I’ve never been too keen on hospitals, a feeling which was confirmed after the birth of my first.
Sixteen hours of labor that culminated in an emergency c-section, school cafeteria quality food, (complete with mystery meat and warm mush) a nurse who left a baby with clueless me (looking and feeling much like a deer in headlights) and showers with faucets that were temperature controlled so no one could burn themselves (or take that much needed hot shower.)
After four days in hospital hell, I swore that I would never enter another hospital for as long as I lived.
Fast forward two years later and baby number two was on the way. This was a baby they said I couldn’t have, medically speaking, so as if the stress of an unexpected high risk pregnancy wasn’t enough, I was having flashbacks of my first hospital experience. Bad memories aside, by the time I was eight months along, I began counting down to the four days in the hospital just to get a break from home. Even though the food would be mediocre, the shower lukewarm and the help lacking, I had a daughter in the depths of the terrible twos and nothing could be worse than that. Plus, I knew when this baby would arrive thanks to the doctor agreeing to schedule my c-section.
When the day came, everything was so calculated and smooth. From the valet parking to the registration, right down to the epidural for surgery – it was a TOTALLY different experience than my first time there. Before my new baby girl was 20 minutes old, I was already nursing. I enjoyed the most delicious hot meal that evening. A nurse was in every hour to rub my swollen feet. And I stood under the steamiest, hottest shower I think I’ve ever taken.
Hold the phone just a cotton-picking second.

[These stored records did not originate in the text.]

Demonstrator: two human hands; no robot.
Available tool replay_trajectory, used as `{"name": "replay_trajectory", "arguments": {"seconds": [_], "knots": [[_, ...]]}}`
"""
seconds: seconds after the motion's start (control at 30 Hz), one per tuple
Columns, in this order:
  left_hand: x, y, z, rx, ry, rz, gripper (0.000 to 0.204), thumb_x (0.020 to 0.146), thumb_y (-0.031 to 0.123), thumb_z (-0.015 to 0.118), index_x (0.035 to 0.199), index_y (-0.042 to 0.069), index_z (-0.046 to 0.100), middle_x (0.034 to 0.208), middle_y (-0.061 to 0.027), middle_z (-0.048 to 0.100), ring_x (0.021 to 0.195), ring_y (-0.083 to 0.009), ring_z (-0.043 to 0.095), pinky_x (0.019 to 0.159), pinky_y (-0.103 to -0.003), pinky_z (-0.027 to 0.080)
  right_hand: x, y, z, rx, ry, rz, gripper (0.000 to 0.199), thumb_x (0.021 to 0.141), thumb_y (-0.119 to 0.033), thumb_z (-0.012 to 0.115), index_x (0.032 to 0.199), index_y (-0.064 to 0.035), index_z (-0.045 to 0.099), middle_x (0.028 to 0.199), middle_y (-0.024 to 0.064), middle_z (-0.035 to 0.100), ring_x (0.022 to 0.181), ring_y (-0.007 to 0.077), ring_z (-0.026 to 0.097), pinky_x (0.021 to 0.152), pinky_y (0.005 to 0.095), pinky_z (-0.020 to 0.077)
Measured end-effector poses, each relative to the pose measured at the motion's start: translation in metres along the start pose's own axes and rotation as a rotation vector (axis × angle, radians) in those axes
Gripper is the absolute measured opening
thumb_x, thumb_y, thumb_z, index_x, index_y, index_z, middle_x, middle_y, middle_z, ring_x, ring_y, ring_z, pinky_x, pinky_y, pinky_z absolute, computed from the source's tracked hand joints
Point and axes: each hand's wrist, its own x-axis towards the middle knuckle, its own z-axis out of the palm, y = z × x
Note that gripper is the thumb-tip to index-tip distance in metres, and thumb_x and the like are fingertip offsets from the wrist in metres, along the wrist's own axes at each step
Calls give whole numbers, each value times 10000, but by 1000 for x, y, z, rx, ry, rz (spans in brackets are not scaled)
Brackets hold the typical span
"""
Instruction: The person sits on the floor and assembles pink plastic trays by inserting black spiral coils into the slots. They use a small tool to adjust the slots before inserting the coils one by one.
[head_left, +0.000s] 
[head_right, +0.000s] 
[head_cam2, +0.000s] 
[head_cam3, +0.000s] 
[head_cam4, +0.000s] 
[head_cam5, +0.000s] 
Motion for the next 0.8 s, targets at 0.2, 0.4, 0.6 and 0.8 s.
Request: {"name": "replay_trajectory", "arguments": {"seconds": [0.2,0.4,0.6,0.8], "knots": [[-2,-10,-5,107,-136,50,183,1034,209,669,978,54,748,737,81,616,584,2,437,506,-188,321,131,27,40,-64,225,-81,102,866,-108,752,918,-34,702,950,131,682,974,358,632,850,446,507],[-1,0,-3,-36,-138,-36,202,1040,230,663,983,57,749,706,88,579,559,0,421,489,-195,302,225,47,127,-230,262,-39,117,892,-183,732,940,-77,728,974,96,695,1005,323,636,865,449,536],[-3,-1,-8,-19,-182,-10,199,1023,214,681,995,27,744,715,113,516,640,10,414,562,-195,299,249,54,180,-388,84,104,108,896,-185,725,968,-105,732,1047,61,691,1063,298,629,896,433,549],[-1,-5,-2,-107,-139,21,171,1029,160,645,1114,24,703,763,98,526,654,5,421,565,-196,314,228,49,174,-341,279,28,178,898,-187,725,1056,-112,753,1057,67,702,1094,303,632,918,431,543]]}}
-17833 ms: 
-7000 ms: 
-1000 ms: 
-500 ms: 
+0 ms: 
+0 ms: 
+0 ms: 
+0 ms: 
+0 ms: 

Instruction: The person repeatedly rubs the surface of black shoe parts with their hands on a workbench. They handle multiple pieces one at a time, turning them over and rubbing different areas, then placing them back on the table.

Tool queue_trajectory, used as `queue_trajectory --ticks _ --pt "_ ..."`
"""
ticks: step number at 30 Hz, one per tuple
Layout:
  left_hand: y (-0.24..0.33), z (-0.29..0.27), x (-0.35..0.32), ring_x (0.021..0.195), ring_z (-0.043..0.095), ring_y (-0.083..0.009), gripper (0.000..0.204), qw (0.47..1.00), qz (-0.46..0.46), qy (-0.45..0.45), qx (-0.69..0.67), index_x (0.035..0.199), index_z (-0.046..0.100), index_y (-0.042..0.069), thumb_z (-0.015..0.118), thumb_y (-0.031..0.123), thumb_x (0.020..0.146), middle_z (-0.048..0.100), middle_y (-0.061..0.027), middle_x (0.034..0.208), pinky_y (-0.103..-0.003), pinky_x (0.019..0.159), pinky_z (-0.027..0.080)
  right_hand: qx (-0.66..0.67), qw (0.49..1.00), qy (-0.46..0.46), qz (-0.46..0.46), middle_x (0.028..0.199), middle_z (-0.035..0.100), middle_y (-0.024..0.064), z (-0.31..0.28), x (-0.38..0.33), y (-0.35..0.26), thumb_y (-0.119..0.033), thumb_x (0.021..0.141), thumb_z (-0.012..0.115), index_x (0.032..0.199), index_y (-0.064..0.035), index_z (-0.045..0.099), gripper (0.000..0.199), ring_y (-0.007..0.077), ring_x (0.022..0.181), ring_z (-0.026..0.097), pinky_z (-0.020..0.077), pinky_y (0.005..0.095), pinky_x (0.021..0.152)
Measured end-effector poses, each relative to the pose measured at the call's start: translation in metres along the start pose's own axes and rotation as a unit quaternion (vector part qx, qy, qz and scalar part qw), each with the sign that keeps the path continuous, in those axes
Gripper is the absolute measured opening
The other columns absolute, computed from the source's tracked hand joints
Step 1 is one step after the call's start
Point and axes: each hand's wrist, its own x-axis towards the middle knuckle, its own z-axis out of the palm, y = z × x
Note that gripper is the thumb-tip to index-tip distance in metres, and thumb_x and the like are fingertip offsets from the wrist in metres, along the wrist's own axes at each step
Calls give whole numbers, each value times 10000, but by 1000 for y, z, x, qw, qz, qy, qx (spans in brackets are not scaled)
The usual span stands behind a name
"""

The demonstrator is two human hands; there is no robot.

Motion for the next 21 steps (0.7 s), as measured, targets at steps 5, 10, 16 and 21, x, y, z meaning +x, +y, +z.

This wasn’t a hospital stay at all; this was a pleasure cruise!
I was doing so well by day three that they wanted to send me home. I instantly began to cry right there in front of the doctor when he told me. Unsure how to handle my post-partum emotional outburst, he called for my nurse to come in while he checked on another room. After the nurse calmed me down, she asked why I got so upset about going home early. I whined my very best whine and said, “But…but… I want to stay! I don’t want to go home! My vacation isn’t over yet!”
Before her shift ended that evening, my nurse brought me the most delicious hot chocolate and gave me the best hug. Then she took the baby to the nursery and told me to get as much sleep as I could. And I did just that. I popped a Percocet, sipped my hot chocolate, watched TV alone and I slept for a solid nine hours. Smooth sailing!
The next morning, I tearfully packed up our things and we went home. That’s when reality hit – HARD. I had no staff that came with a call bell. I didn’t have a chef at my beck and call. There was no night nanny. The TV was on a constant loop of cartoons. My coffee was cold. And I was, once again, peeing with an audience. My ship had run aground.
It’s been a year since my second baby was born, and not a day goes by that I don’t dream about being rich and famous enough to emulate the amazing experience I had in the hospital the second time around. Until then, I will cherish that four day “vacation” to give birth since it was as close as I’ve come to a real vacation in a very, very long time.
S.S. Motherhood … when giving birth is a break from reality. Welcome aboard!